### Exercise instructions
Take the data below and copy exactly the lines starting at the one with "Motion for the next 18" and finishing at the one with "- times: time", both included.

### Exercise inputs
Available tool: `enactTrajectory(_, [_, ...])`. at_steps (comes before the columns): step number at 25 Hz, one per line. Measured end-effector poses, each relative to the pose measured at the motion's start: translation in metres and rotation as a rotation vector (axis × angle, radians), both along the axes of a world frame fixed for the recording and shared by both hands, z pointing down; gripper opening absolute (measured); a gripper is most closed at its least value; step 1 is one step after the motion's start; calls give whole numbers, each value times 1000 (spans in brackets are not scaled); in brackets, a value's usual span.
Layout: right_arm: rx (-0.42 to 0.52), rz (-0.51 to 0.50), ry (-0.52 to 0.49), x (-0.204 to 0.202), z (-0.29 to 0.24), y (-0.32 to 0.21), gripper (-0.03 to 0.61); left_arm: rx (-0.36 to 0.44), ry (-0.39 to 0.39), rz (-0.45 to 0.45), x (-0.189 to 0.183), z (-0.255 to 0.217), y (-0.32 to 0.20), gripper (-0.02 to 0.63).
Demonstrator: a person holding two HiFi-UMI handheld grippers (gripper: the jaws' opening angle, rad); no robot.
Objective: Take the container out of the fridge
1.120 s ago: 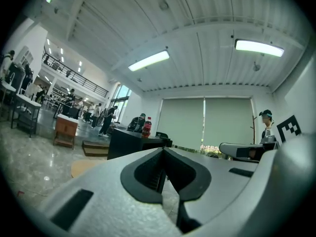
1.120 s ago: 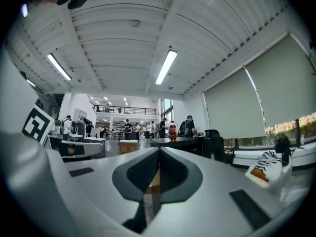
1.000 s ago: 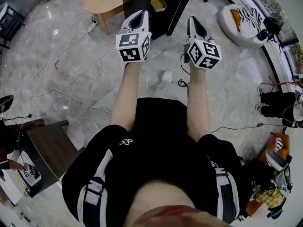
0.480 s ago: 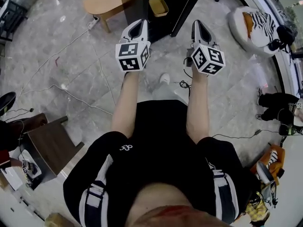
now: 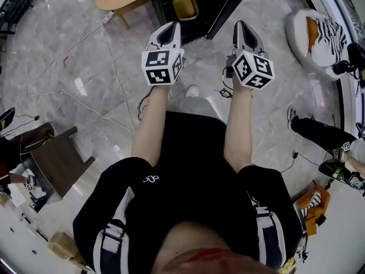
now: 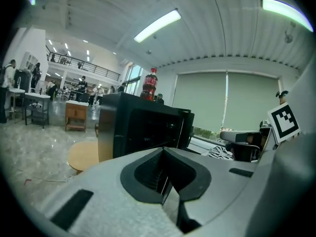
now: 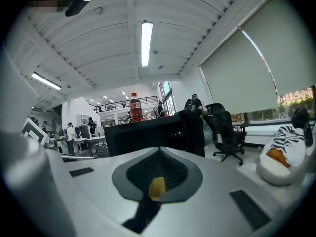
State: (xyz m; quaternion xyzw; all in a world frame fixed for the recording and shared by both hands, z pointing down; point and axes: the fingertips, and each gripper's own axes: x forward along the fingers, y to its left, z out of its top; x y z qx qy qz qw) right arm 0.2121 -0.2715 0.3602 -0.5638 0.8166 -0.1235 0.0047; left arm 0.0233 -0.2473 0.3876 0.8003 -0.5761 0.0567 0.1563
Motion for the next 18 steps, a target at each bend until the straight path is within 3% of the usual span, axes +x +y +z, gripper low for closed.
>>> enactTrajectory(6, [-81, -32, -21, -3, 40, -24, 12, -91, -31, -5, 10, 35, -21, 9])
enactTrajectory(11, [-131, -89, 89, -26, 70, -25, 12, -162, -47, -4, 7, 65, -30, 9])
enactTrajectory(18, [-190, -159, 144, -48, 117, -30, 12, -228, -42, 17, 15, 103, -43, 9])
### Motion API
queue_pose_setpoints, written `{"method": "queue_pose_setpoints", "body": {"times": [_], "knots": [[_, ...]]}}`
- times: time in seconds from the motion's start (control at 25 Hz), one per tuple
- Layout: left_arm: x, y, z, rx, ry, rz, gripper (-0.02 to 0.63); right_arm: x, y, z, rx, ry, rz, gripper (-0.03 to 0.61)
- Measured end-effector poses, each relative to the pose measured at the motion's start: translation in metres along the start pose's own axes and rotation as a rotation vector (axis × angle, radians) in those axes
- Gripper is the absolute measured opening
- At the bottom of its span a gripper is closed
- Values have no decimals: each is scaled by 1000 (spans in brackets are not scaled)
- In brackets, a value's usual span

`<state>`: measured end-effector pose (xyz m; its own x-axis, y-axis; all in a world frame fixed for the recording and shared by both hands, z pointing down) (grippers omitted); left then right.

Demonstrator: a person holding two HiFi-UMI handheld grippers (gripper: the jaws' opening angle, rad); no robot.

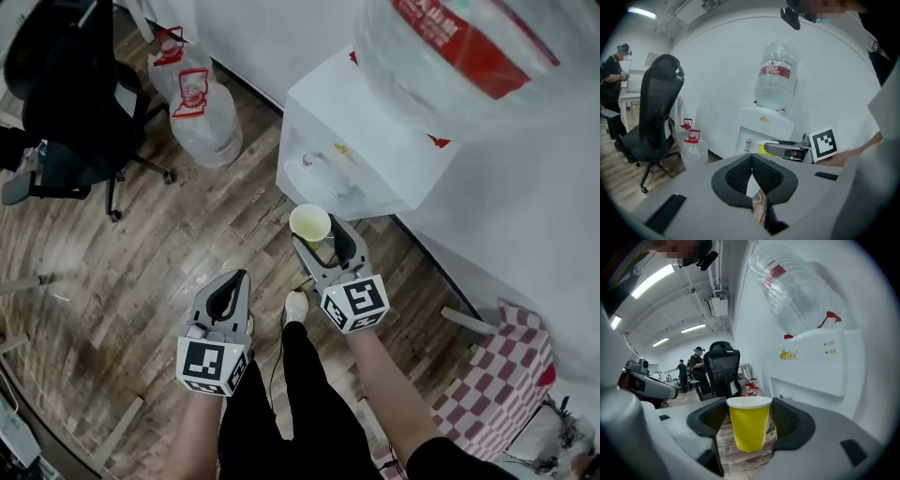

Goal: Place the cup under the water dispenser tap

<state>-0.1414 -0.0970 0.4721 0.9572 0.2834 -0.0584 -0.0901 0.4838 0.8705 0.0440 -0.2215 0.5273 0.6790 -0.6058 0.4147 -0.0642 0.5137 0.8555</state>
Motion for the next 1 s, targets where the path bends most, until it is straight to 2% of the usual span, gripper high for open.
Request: {"method": "queue_pose_setpoints", "body": {"times": [0.24,0.48,0.72,1.0], "knots": [[-15,41,47,-3,-9,-28,14,38,46,46,41,39,-29,313],[-24,63,90,3,21,-9,14,71,81,84,97,92,-45,313],[-35,83,121,21,77,5,14,94,105,130,163,149,-110,314],[-42,126,145,-9,107,22,14,106,124,166,233,201,-244,314]]}}
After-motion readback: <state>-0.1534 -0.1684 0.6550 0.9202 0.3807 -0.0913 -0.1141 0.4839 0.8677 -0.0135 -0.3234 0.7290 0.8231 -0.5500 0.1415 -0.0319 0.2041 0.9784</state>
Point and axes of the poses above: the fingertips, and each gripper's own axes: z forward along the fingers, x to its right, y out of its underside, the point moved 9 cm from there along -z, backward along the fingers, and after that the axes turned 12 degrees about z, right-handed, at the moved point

### Response
Motion for the next 18 steps, a target at each bend until the straight path is within 3% of the usual span, axes +x +y +z, gripper low for closed.
>>> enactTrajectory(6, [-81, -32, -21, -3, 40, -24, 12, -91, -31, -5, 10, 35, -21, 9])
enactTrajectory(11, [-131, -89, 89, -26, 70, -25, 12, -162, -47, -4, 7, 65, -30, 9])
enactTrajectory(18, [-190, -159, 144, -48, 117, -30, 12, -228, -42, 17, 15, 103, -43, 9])
### Motion API
queue_pose_setpoints, written `{"method": "queue_pose_setpoints", "body": {"times": [_], "knots": [[_, ...]]}}`
- times: time in seconds from the motion's start (control at 25 Hz), one per tuple

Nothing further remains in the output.